Buchanan's reexamination of that myth resurrected charges that he was an anti-Semite, and
forced him into the unfamiliar and uncomfortable position of media pariah. In short,
Buchanan argues that the U.S. had no national interests at stake in the Second World War,
and should have stayed out of the conflict.
The critical battering that Buchanan received is deserved, and not only
for his thoughts on World War Two. Buchanan's methodology in A Republic, Not and Empire
is history via anecdote and quip. The book is studded with omissions that make it both
smooth reading and highly inadequate scholarship.
Buchanan's handling of a subject close to his heart (Ronald Reagan's
presidency) is a good example. Reagan, writes Buchanan, "conducted the most
successful foreign policy of the twentieth century." Yet Buchanan omits any
discussion of Reagan's greatest foreign policy scandal: the trading of arms to Iran for
hostages, and the funneling of that money to anticommunist fighters in Central America.
This is history by grave omission.
It may seem odd that Buchanan's statements about events five decades
removed should stir more controversy than his theories on the Reagan presidency. It is
odder still that Buchanan (who campaigns as a resolute moralist) should write so coldly
about the weighty moral issues raised the Second World War. But it is Buchanan's view of
America's foreign policy that is the most controversial aspect of his book.
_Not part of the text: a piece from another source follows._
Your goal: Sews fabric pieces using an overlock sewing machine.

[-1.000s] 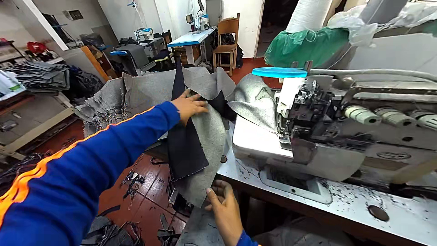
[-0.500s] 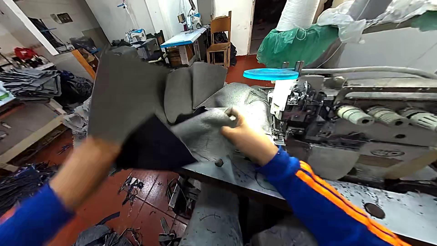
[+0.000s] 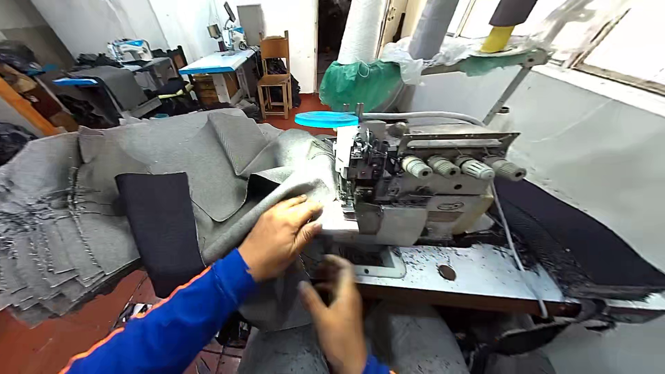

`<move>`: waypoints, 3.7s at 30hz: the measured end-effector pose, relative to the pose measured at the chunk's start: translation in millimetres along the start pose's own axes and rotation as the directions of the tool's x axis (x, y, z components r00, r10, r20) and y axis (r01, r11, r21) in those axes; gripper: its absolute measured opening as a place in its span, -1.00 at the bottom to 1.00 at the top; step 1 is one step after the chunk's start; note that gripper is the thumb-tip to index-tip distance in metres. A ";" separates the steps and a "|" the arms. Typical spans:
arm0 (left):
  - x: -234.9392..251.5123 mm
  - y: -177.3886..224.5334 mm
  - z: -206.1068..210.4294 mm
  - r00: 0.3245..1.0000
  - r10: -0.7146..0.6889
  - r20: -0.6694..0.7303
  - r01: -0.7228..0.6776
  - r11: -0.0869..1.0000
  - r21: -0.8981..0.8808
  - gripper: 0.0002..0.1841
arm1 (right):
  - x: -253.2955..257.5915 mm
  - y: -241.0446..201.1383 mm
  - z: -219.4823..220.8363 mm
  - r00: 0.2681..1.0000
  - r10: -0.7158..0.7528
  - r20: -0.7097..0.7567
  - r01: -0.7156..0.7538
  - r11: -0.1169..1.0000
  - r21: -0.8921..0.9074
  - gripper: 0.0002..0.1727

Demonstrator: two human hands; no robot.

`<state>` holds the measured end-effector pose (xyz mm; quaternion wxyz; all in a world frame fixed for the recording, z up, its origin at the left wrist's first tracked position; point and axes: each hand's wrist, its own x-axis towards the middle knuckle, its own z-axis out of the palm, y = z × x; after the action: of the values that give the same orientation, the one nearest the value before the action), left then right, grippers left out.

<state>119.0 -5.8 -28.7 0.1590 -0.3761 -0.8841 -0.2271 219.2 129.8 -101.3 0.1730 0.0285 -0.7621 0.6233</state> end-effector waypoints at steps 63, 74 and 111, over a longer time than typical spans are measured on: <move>24.4 15.8 38.4 0.899 0.058 -0.434 0.027 0.982 0.188 -0.86 | 2.2 26.2 -5.9 0.965 -0.098 0.244 0.083 0.994 0.074 -0.63; 20.2 56.4 36.4 0.967 -0.064 -0.246 0.115 0.973 0.201 -0.74 | 27.1 8.8 -54.7 0.940 -0.043 0.338 -0.114 0.895 0.431 -0.65; -54.0 2.6 39.7 0.967 -0.116 -0.226 0.208 0.874 0.439 -0.29 | 40.4 73.1 -58.7 0.858 -0.513 0.032 0.404 0.633 -0.661 -0.46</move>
<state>152.5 -15.6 -85.9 0.3086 -0.2281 -0.9215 -0.0593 175.7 209.3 -148.3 0.3848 0.1106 -0.8796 0.2568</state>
It is an
aspect that has received far too little attention.
Buchanan believes that the United States should return to the foreign
policy priorities of its very first president, George Washington. Washington warned
against "passionate attachments" to other nations, and prescribed a utilitarian
aloofness as the best course for America. By this reasoning, Buchanan argues that
America's post-Cold War foreign policy has been a failure. He recommends that America
withdraw from world organizations, and return to a foreign policy that omits any moral
tests for its allies in favor of their utility to American interests. "Whether a
nation is democratic should be of less concern to us," writes Buchanan, "than
how it views America. In the Cold War, autocratic Pakistan was a better friend than
democratic India, which sided with Moscow in the Afghan war." Human rights, Buchanan
argues, are just the kind of foolish "passion" from which the United States
should detach itself.
This is a view of America's future that is more chilling than any
historical revisionism. Buchanan would abandon innovation in U.S. foreign policy for the
comforts and certainties of its past errors. Instead of struggling to use its vast
influence constructively, Buchanan envisions an America that would funnel the global
economy's new wealth to dictators and plutocrats simply because they are our
"friends." Buchanan's arguments are those of an international gangster, and not
those of a statesman. Its principles, if one can call them that, are naked power and
tribute. For those who already object to an American foreign policy that struggles to
balance its ideals (world democracy, free trade) against its own aggressive self-interest,
Buchanan's A Republic, Not an Empire offers a chilling and forbidding alternative.